Please go through the records below and return every line holding the word "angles".
DATA FOR REVIEW Block Start
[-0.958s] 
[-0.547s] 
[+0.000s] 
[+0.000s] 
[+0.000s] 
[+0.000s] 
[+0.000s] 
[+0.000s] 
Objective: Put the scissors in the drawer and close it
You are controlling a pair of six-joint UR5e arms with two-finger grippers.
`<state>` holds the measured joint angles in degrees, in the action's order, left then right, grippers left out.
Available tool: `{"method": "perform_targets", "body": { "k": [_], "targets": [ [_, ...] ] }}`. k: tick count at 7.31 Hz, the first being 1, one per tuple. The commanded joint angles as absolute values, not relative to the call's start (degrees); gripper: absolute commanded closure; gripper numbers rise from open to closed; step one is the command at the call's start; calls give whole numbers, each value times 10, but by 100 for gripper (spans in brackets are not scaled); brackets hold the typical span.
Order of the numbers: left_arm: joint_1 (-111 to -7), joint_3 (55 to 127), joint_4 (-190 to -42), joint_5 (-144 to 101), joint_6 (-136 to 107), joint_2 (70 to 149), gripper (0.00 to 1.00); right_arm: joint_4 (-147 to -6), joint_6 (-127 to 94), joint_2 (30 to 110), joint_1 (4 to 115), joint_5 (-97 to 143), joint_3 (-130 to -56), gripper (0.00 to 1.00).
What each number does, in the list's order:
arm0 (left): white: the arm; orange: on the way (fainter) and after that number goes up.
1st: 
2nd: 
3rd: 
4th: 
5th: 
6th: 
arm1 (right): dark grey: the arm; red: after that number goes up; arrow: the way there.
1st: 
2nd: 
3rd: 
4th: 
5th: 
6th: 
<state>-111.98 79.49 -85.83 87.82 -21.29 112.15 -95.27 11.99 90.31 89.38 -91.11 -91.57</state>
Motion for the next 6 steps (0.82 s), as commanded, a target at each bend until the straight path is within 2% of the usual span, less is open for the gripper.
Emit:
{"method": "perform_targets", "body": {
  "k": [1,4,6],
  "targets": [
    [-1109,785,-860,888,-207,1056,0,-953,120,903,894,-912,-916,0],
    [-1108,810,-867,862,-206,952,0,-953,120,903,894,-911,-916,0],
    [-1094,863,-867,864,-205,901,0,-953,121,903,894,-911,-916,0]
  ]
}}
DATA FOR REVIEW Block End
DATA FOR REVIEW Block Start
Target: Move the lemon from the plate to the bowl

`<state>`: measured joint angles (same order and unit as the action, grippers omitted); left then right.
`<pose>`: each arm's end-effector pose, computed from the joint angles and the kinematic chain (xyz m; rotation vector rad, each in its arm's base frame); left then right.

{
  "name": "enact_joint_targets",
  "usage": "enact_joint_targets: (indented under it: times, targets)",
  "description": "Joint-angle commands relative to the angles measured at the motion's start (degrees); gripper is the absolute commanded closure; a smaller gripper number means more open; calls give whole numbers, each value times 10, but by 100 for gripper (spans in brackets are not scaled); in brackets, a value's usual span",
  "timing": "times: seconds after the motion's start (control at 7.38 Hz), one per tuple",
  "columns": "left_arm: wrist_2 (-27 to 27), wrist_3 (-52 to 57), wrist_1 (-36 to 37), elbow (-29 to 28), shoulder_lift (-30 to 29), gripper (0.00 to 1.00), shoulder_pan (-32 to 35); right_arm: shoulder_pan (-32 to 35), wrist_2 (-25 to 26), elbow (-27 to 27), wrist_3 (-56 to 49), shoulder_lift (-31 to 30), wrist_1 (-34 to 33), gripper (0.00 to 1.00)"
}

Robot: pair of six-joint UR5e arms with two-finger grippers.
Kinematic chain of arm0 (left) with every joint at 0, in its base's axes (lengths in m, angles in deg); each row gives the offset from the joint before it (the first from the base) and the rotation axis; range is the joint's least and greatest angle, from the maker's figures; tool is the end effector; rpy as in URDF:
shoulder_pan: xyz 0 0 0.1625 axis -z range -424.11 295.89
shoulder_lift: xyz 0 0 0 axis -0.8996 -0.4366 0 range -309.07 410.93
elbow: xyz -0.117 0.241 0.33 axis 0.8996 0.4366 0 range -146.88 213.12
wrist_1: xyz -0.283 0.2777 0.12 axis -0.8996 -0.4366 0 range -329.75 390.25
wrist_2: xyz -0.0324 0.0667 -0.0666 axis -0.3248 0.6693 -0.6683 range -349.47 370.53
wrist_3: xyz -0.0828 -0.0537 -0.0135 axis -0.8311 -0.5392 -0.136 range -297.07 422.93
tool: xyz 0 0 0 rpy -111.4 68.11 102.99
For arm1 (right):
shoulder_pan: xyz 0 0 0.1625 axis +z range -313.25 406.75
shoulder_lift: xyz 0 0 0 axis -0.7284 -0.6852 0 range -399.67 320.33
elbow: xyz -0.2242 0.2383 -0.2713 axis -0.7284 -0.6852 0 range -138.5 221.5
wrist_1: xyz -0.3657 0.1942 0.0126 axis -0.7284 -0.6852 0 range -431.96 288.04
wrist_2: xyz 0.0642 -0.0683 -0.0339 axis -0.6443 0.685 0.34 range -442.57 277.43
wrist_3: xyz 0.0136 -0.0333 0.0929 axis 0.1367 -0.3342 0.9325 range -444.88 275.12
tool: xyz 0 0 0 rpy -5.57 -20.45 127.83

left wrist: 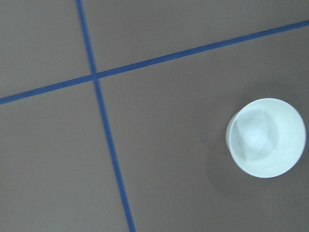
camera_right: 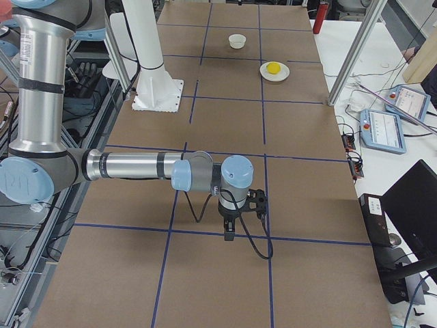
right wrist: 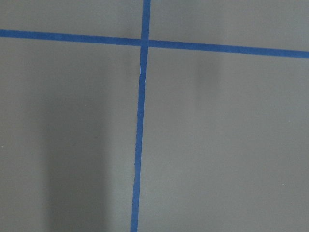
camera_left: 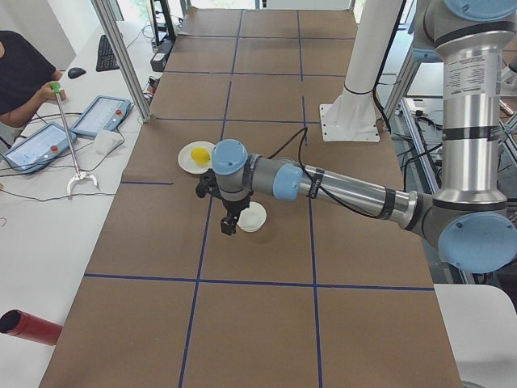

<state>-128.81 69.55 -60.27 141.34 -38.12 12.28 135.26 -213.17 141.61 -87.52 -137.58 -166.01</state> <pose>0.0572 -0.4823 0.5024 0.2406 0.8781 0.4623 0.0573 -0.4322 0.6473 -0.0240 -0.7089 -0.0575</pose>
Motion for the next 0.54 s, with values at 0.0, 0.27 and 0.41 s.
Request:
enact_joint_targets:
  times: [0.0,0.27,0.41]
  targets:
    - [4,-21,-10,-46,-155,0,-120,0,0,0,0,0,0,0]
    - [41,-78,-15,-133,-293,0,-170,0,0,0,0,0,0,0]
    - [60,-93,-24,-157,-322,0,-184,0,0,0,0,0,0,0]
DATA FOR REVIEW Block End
SOLUTION:
`<state>` holds the measured joint angles in degrees, in the action's order, left then right, grippers left out.
Available tool: `{"method": "perform_targets", "body": { "k": [_], "targets": [ [_, ...] ] }}`. k: tick count at 7.31 Hz, the first being 1, one per tuple. The commanded joint angles as absolute values, not relative to the call's start (degrees); gripper: absolute commanded closure; gripper numbers rise from open to closed; step one is the command at the call's start; calls give whole numbers, each value times 10, but by 100 for gripper (spans in brackets are not scaled); brackets hold the typical span.
`<state>`: measured joint angles (same order and unit as the action, grippers omitted); left then right.
`<pose>`: each arm's end-effector pose, computed from the joint angles and the kinematic chain (xyz m; rotation vector rad, each in its arm's base frame); left then right.
  "description": "Joint-angle commands relative to the angles measured at the motion's start (degrees); gripper is the absolute commanded closure; a smaller gripper number means more open; calls give whole numbers, each value times 10, but by 100 for gripper (spans in brackets are not scaled); in brackets, a value's usual span",
Kinematic chain of arm0 (left) with every joint at 0, in its base's axes (lengths in m, angles in deg); each row gives the offset from the joint before it (the first from the base) and the rotation axis; range is the joint's least and greatest angle, from the maker's figures; tool is the end effector; rpy as in URDF:

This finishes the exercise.